Work task: Write out exactly the lines below that run from the one containing "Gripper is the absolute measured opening" through the one containing "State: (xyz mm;", both included, with no other lines.

═══

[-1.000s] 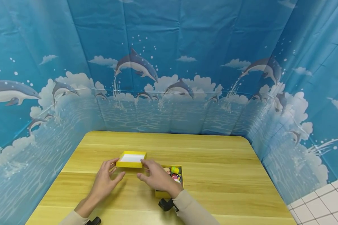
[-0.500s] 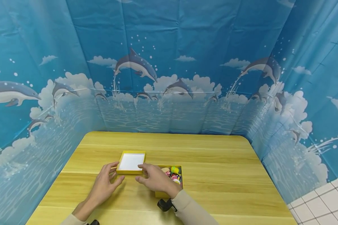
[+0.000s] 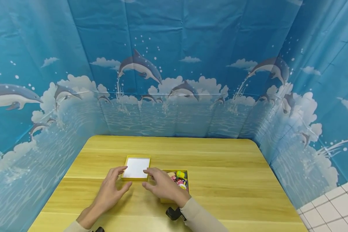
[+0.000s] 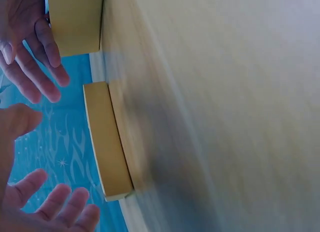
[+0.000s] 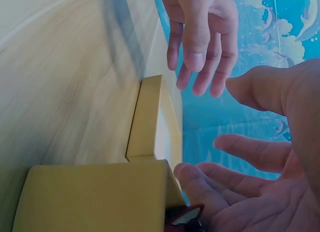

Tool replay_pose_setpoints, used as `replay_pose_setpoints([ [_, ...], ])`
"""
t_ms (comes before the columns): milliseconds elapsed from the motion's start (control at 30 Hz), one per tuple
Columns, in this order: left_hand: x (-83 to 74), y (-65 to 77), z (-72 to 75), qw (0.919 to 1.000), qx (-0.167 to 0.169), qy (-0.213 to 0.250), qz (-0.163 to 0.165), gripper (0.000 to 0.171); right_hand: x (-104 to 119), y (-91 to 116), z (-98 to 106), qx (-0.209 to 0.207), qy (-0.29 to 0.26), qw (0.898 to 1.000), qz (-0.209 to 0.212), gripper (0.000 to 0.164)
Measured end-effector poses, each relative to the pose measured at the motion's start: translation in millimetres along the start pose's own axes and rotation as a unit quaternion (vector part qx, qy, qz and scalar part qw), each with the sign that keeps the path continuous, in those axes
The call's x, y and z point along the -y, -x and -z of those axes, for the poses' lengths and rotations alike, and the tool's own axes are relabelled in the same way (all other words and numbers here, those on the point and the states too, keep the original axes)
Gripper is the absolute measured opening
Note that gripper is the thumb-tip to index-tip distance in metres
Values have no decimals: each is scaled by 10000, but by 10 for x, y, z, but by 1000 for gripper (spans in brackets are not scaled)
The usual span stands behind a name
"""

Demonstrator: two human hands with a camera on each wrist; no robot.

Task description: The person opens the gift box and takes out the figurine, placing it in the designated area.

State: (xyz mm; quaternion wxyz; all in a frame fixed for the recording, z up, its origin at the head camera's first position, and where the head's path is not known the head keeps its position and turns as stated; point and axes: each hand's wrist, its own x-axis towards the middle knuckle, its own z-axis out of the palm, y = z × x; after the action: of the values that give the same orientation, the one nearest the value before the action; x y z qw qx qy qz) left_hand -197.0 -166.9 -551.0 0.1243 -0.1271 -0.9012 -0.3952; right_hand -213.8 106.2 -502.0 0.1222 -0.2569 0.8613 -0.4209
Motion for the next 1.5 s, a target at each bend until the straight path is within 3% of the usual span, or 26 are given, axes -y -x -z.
replay_pose_setpoints([
  [633,-225,-38,-161,9978,414,115,-509,75,-24,233,177,-572,580,9952,539,47],
  [1167,-474,-106,-413,9887,1327,406,-568,92,-134,386,387,-756,657,9921,760,43],
  [1500,-547,-184,-548,9804,1751,471,-768,107,-237,429,497,-789,1280,9848,868,47],
])
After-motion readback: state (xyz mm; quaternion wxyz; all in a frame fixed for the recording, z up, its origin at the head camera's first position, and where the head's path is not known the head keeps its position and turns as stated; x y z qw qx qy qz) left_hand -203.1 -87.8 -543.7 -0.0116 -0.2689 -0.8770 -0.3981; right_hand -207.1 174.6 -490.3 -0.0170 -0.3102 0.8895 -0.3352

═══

Response:
Gripper is the absolute measured opening
Note that gripper is the thumb-tip to index-tip distance in metres
Values have no decimals: each is scaled by 10000, but by 10 for x, y, z, but by 1000 for gripper (spans in brackets are not scaled)
The usual span stands behind a name
"""

Demonstrator: two human hands with a camera on each wrist; no robot.

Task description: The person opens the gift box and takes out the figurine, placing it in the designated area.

State: (xyz mm; quaternion wxyz; all in a frame fixed for the recording, z up, its origin at the head camera's first position, and where the head's path is not known the head keeps its position and turns as stated; point and axes: each hand's wrist, its own x-axis towards the middle knuckle, its own z-axis out of the palm, y = z × x; after the action: of the values that give the same orientation, the one nearest the value before the action; x y z qw qx qy qz) left_hand -197.0 -166.9 -551.0 0.1243 -0.1271 -0.9012 -0.3952; right_hand -213.8 106.2 -502.0 0.1222 -0.2569 0.8613 -0.4209

No more output will be added to the exercise.